What this task involves
After locating the line with "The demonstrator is" in the data that follows, return it and every later line exactly, up to and including the line with "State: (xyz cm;".

Dataset extract
········
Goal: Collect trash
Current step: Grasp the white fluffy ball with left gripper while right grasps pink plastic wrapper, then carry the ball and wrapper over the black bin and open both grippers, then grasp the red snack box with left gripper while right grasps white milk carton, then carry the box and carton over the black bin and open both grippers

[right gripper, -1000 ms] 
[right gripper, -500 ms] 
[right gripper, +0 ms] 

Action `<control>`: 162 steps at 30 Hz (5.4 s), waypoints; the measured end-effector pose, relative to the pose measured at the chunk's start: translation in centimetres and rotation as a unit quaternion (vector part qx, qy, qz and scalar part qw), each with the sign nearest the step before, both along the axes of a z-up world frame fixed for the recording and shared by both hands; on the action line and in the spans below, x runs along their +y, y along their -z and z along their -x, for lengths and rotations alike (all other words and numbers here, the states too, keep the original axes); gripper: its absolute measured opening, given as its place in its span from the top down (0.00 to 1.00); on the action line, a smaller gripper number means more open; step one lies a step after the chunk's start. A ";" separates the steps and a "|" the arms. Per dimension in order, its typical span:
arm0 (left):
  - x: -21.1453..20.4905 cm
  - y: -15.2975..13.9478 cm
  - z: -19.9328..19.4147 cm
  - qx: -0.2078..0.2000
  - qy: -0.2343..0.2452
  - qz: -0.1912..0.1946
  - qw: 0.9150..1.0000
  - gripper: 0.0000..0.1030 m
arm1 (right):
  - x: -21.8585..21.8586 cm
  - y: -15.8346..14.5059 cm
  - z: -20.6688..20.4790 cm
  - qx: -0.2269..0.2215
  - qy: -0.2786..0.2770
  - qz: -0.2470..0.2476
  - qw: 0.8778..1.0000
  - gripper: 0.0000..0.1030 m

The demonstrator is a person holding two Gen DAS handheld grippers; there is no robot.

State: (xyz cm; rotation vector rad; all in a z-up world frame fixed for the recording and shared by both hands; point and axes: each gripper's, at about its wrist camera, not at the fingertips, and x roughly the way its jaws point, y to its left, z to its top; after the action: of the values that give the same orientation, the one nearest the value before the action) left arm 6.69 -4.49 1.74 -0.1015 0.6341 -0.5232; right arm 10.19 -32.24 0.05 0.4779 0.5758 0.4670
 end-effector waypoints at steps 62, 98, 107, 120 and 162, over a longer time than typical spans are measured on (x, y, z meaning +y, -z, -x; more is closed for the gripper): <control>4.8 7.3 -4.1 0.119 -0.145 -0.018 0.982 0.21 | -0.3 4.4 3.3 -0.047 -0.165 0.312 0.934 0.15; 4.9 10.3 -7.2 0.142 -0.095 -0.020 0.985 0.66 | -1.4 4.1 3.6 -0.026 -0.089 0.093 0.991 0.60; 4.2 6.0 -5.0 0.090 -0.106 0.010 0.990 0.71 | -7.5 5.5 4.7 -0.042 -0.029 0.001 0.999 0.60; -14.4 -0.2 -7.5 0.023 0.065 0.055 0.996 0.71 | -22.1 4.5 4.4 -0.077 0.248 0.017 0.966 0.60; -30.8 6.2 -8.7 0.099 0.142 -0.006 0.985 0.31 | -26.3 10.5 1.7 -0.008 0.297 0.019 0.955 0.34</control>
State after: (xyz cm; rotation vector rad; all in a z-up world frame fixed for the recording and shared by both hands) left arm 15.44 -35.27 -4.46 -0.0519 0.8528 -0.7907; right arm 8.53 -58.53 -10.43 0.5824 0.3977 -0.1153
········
Output of the task
The demonstrator is a person holding two Gen DAS handheld grippers; there is no robot.

State: (xyz cm; rotation vector rad; all in a z-up world frame fixed for the recording and shared by both hands; point and axes: each gripper's, at about its wrist camera, not at the fingertips, and x roughly the way its jaws point, y to its left, z to its top; after the action: of the values that give the same orientation, the one nearest the value before the action) left arm 6.69 -4.49 1.74 -0.1015 0.6341 -0.5232; right arm 10.19 -32.24 0.05 0.4779 0.5758 0.4670

That completes the answer to this exercise.